• Directions for this task
Which lines of the records below contain the word "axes"? Show each one.

• Data under study
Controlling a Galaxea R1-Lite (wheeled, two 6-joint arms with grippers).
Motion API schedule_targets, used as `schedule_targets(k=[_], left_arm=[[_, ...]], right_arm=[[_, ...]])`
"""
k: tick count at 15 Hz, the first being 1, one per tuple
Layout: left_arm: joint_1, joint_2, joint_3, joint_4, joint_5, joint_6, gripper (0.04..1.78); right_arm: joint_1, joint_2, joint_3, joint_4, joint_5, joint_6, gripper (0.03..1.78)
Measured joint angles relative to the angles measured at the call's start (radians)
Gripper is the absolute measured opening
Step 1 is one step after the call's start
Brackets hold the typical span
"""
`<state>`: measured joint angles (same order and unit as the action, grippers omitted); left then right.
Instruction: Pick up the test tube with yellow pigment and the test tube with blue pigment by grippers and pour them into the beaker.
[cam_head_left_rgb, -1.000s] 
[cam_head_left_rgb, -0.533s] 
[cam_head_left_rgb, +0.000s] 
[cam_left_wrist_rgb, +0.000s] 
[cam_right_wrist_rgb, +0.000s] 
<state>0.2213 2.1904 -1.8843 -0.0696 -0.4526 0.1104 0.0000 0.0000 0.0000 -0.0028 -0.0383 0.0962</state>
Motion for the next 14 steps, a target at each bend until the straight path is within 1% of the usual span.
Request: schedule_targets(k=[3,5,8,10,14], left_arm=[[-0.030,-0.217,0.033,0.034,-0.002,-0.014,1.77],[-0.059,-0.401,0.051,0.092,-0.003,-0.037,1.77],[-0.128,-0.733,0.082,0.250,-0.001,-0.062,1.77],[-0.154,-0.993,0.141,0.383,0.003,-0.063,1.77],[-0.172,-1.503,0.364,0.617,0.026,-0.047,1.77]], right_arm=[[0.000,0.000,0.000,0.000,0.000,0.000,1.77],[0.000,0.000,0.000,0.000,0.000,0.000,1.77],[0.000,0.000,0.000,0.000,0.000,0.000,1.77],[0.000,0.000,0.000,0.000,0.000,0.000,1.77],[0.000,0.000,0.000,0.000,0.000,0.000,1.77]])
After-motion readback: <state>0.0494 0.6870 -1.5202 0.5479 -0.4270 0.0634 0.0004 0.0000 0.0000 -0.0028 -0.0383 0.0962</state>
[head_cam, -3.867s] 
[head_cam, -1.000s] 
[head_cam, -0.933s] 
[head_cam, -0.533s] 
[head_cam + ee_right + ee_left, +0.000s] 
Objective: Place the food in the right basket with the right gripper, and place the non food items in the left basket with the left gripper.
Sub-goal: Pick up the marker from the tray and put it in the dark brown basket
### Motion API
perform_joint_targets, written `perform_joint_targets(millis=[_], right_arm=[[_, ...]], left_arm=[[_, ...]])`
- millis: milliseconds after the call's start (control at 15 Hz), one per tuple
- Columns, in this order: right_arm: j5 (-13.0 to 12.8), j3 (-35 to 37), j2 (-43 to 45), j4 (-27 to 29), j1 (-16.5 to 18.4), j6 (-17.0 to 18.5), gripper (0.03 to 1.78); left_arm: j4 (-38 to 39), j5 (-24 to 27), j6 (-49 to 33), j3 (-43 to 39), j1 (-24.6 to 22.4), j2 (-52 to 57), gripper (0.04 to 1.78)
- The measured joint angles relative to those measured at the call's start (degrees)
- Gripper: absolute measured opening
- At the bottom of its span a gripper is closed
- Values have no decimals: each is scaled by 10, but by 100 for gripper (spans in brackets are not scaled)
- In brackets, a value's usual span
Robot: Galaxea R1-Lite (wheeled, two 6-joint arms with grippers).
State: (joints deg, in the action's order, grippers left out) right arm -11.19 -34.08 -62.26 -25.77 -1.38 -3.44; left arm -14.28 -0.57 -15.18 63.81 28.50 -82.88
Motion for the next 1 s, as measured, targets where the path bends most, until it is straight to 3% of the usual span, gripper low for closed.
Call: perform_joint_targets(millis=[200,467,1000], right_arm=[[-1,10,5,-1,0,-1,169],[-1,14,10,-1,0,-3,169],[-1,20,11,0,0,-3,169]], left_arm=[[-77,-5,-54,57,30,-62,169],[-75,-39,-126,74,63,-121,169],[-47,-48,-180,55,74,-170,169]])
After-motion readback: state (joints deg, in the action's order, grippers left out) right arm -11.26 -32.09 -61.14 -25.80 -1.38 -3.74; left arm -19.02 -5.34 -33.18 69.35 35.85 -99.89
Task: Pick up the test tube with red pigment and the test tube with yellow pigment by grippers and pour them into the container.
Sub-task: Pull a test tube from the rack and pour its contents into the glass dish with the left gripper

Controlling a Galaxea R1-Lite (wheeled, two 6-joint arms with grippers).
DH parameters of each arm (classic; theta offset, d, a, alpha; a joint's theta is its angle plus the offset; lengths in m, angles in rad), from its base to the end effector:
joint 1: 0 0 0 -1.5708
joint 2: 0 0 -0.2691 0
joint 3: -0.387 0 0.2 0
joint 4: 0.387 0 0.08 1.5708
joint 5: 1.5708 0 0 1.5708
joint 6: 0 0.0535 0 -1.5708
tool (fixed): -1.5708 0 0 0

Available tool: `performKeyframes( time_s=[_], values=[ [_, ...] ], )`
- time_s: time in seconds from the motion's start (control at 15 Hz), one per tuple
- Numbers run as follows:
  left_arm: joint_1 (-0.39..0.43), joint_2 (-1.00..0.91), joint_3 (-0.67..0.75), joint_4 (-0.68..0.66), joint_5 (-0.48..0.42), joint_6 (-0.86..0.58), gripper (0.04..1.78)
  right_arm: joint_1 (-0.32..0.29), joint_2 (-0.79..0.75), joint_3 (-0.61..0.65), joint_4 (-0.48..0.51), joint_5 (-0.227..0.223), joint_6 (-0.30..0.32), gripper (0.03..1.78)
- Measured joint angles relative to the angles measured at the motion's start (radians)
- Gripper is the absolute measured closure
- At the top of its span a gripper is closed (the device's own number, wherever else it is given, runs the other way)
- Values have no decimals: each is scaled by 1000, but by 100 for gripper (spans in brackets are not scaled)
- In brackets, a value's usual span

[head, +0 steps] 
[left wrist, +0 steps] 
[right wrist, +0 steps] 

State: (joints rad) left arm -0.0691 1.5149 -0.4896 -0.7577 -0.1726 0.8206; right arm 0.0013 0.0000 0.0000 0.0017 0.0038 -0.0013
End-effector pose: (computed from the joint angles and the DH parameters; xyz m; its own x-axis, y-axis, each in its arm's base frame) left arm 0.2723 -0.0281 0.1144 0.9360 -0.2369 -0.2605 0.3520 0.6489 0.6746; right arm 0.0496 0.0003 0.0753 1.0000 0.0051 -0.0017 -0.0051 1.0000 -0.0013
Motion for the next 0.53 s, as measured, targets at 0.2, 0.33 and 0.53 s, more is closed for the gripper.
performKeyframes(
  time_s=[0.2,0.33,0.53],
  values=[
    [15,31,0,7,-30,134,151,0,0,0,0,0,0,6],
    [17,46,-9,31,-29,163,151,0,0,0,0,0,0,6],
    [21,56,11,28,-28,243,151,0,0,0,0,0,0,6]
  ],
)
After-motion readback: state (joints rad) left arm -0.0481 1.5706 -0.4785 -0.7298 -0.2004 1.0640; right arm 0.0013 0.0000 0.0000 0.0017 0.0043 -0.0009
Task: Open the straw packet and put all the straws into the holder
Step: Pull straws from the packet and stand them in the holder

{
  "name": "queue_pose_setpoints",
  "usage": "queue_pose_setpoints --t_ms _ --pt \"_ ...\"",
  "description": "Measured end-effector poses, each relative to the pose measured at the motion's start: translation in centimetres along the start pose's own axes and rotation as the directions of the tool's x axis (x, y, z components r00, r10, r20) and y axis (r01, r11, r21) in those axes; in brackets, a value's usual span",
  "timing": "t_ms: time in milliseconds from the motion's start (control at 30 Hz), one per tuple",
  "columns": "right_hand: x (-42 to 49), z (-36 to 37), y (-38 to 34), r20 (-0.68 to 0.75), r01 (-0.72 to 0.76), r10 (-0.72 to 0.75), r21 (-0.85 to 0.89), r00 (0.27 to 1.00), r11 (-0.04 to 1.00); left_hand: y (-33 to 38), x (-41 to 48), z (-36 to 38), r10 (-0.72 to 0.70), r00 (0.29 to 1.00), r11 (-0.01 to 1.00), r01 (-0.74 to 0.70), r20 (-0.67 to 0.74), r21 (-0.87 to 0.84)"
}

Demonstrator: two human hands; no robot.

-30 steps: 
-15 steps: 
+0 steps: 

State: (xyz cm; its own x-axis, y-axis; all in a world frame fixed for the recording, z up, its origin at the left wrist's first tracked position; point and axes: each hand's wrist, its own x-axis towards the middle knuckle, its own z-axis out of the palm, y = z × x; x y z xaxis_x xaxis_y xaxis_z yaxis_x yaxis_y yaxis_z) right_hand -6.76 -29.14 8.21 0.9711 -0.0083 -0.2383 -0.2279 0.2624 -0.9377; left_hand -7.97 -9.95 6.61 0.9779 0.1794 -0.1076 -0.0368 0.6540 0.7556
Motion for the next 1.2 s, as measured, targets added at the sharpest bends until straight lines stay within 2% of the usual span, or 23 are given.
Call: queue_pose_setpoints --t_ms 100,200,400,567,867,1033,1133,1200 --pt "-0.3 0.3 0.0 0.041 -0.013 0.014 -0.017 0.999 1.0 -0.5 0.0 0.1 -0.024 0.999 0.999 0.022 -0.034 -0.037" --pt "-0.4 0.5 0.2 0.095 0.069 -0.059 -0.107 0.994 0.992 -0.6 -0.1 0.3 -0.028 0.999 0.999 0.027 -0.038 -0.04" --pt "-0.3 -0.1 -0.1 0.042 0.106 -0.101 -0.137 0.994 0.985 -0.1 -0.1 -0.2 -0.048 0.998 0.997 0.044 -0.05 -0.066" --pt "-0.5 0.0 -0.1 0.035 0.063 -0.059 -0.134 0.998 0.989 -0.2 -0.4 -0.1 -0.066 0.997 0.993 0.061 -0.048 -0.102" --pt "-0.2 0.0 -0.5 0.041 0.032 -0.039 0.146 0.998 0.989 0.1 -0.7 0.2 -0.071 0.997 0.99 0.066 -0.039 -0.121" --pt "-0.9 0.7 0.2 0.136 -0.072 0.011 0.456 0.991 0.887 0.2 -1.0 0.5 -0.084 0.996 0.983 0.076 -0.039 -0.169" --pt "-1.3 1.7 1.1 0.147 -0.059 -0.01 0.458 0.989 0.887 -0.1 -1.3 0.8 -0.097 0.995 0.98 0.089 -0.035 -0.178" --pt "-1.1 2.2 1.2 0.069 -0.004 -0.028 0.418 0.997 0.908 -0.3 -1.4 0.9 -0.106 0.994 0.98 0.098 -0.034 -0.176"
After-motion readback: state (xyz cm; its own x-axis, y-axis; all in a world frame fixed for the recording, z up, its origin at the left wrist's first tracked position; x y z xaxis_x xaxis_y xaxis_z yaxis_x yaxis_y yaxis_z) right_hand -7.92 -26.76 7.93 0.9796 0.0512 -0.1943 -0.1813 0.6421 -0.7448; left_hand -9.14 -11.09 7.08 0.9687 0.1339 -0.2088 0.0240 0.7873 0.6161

• Solved problem
  "description": "Measured end-effector poses, each relative to the pose measured at the motion's start: translation in centimetres along the start pose's own axes and rotation as the directions of the tool's x axis (x, y, z components r00, r10, r20) and y axis (r01, r11, r21) in those axes; in brackets, a value's usual span",
State: (xyz cm; its own x-axis, y-axis; all in a world frame fixed for the recording, z up, its origin at the left wrist's first tracked position; point and axes: each hand's wrist, its own x-axis towards the middle knuckle, its own z-axis out of the palm, y = z × x; x y z xaxis_x xaxis_y xaxis_z yaxis_x yaxis_y yaxis_z) right_hand -6.76 -29.14 8.21 0.9711 -0.0083 -0.2383 -0.2279 0.2624 -0.9377; left_hand -7.97 -9.95 6.61 0.9779 0.1794 -0.1076 -0.0368 0.6540 0.7556

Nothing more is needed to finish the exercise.